Those “probably”s expose part of the appeal of cyberwar for nation states: attribution is hard, and rock-solid attribution to not just a nation but a chain of command is almost impossible. The incoming US administration is already making aggressive overtures about its desire to get on the attack, which will inevitably also make it a bigger target, according to security expert Hitesh Sheth, head of cybersecurity firm Vectra.

“US businesses and the US government should expect an increase in the number and severity of cyber-attacks, led by select nation states and organised political and criminal entities,” he says.

The ghost of Christmas data breaches past

It feels like data breaches are everywhere. But that’s often not the case; while companies are indeed compromised on a regular basis, modern security practices usually ensure that not much is stolen, and what does get taken isn’t easy to exploit.

Instead, the more dangerous trend is old breaches surfacing, like an unexploded second-world-war bomb, to wreak havoc on the present. That’s what happened to Yahoo, twice in one year, when data breaches from 2013 and 2014 resurfaced. The breaches were huge, containing a billion and half a billion accounts respectively, and the information within them was barely secured. Passwords were obfuscated with a standard which has been known to be insecure since 2005, while other info, including security questions, was in plain text.

Because data breaches can happen undetected, fixing your cybersecurity in 2016 isn’t just locking the stable door after the horse has bolted; it’s locking the stable door without even realising the horse made its escape years ago.

The information in historical breaches has often been traded on the darknet for some time before their existence surfaces, meaning the damage comes in two waves: first, slowly, and then all at once.

Meet eSports, the new sports

Competitive video gaming is a huge business. In 2016, investment bank GP Bullhound estimated it hit a global audience of over 250 million people, and amassed a total annual revenue of $493m – and in 2017, that’s predicted to more than double, making eSports a billion-dollar sector.

The scale of the eSports industry is down to a number of factors, from increased broadband penetration making online multiplayer gaming accessible to most of the world to online streaming allowing budding eSports stars to skip conventional media and go straight to their fans.

But it’s now big enough to warp the very industry that spawned it, with major games publishers courting the eSports community from the inception of their latest releases. Blizzard, a Californian company best-known for its online game World of Warcraft, has been one of the leaders in the field, with games including Heroes of the Storm, Overwatch and Hearthstone all having online viewerships in the millions, but the standout success is Riot Games, whose sole title League of Legends had more viewers in its 2015 world championship than the final game of 2016’s NBA Finals.

GP Bullhound says the next big wave is going to come from mobile, with games like Clash Royale and Vainglory representing the fastest growing segment of the global $37bn games market. Of course, this might all pass you by: over half of eSports fans are millennials, by far the youngest skew of any group of sports supporters.

The great privacy divide

The world’s most advanced surveillance operation will shortly be under the direct control of a far-right demagogue who routinely attacks critics on social media and uses the office of US president-elect to bolster his commercial interests. That has left some people worried.

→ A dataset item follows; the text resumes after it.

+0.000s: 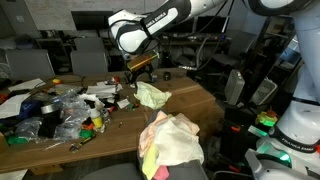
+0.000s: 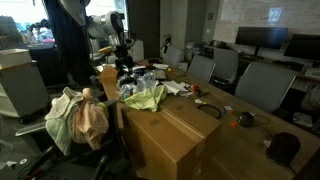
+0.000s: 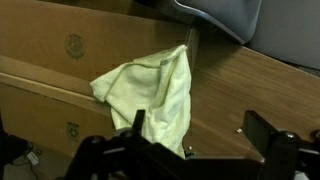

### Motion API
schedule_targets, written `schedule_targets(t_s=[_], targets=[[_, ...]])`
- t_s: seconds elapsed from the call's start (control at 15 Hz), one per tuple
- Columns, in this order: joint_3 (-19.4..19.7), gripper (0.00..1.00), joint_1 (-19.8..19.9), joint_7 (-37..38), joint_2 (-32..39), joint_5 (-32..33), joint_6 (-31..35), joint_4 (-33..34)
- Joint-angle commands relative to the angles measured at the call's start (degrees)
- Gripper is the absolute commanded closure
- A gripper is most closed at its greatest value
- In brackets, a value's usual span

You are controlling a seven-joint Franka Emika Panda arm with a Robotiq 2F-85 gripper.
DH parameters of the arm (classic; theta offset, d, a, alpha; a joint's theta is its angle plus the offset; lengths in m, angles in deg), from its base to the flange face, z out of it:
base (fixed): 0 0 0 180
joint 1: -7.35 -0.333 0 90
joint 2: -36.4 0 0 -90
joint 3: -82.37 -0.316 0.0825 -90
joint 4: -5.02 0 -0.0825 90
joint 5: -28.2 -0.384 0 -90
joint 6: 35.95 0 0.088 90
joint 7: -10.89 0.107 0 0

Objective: Pick up all the clothes from the table and put them on the chair.

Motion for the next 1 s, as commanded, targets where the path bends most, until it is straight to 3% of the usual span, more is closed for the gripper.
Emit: schedule_targets(t_s=[0.0, 0.53, 0.93], targets=[[0.99, 0.00, 0.15, -3.08, 4.01, -1.46, -3.87, 4.08], [2.30, 0.00, 2.74, -6.99, 9.46, -3.30, -6.30, 8.35], [2.19, 0.00, 4.29, -10.45, 13.24, -6.64, -6.41, 15.77]])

As a result, many are re-examining their online privacy, switching to encrypted messaging services, locking down social media accounts, and limiting the amount of information they put online. Signal, an encrypted messaging app recommended by Edward Snowden, saw a huge spike in downloads following Donald Trump’s election, while hundreds of tech workers signed a pledge to never implement the president-elect’s proposed registry of Muslims.

At the same time, though, trends in AI and online monetisation have pushed other tech firms to slowly chip away at the amount of privacy their users have, data-mining ever more aspects of their online lives in an effort to offer better services and create smarter software. Google, for instance, will now train a machine-learning system on your photos, read your emails to find useful information to add to your calendar, and save everything you say to it to improve its voice recognition.

Over 2017, this divide will only increase: companies like Apple and Signal on the one side, and Facebook and Google on the other. In the end, the market will decide. Are people willing to give up the latest and greatest fruits of machine-learning to limit their exposure to surveillance, or do they not really care about online privacy and want everything as soon as it’s technologically possible?

Chinese tech goes west

The likes of Foxconn may build the world’s most premium tech, but in the west, Chinese brands are still largely associated with cheap electronics: no-name flat panels and cheap smartphones that spy on you. As for software, the entire country can feel as if it’s seen through analogues to Silicon Valley, from “China’s Google” (Baidu) to “China’s Twitter” (Sina Weibo).

But an increasing number of Chinese companies have their eyes set on the richer markets of Europe and America, without giving up on the customer base in their own country. Shenzhen-based OnePlus, for instance, has slowly carved out a niche for itself with its high-quality, low-price range of smartphones, which aim to match the flagships from Apple and Samsung while offering price-sensitive users savings of hundreds of pounds. Huawei, already a fairly well-known brand in the west, is pushing its Honor brand as a way to drop the budget image for a new demographic.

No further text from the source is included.